What this task involves
Transcribe each line of the material with no alterations.

Start of Material provided

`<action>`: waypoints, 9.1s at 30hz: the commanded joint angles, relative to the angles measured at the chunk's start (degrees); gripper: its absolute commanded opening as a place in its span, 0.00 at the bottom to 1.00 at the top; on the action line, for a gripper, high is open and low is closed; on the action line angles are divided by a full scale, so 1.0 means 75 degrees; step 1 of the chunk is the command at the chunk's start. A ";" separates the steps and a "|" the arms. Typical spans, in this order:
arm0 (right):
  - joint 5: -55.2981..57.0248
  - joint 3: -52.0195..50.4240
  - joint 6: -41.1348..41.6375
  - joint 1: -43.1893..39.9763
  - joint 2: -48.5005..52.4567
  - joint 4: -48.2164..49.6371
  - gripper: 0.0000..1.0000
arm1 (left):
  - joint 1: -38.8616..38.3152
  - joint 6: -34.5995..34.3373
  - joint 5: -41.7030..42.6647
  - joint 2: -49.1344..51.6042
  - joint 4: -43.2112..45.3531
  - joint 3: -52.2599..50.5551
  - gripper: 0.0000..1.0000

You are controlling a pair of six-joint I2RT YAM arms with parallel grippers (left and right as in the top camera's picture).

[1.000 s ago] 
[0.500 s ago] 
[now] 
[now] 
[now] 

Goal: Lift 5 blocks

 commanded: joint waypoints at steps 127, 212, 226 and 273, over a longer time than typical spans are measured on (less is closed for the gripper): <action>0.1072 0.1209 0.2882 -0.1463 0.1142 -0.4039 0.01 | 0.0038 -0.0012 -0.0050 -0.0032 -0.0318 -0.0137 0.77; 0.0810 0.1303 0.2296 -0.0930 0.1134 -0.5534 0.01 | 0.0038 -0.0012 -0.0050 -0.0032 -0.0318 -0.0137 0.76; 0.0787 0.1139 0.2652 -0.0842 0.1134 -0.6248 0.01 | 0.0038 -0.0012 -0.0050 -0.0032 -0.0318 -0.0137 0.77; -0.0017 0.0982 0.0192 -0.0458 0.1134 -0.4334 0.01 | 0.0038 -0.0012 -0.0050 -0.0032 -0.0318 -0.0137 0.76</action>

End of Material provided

Task answer
`<action>`: waypoints, 9.1s at 30hz: the commanded joint angles, relative to the angles measured at the chunk's start (degrees); gripper: its absolute commanded opening as a place in its span, 0.00 at the bottom to 1.00 at the top; on the action line, for a gripper, high is open and low is closed; on the action line angles are divided by a full scale, so 1.0 means 75 degrees; step 1 of the chunk is the command at the chunk's start. A ";" separates the steps and a "|" the arms. Typical spans, in this order:
arm0 (right):
  - joint 5: -55.2981..57.0248
  - joint 3: -52.0195..50.4240
  - joint 6: -41.1348..41.6375
  - joint 1: -43.1893..39.9763
  - joint 2: -48.5005..52.4567
  - joint 4: -48.2164..49.6371
  - gripper: 0.0000..1.0000
arm1 (left):
  - joint 1: -38.8616..38.3152
  - joint 6: -34.5995..34.3373
  - joint 5: -41.7030..42.6647
  - joint 2: -49.1344..51.6042
  - joint 4: -43.2112..45.3531
  - joint 3: -52.2599..50.5551
  - gripper: 0.0000..1.0000

You are controlling a pair of six-joint I2RT YAM arms with parallel grippers (left and right as in the top camera's picture).

[1.000 s ago] 
[0.500 s ago] 
[now] 
[now] 
[now] 

Goal: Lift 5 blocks

 commanded: joint waypoints at steps 127, 212, 226 and 273, over a longer time than typical spans are measured on (less is closed for the gripper): <action>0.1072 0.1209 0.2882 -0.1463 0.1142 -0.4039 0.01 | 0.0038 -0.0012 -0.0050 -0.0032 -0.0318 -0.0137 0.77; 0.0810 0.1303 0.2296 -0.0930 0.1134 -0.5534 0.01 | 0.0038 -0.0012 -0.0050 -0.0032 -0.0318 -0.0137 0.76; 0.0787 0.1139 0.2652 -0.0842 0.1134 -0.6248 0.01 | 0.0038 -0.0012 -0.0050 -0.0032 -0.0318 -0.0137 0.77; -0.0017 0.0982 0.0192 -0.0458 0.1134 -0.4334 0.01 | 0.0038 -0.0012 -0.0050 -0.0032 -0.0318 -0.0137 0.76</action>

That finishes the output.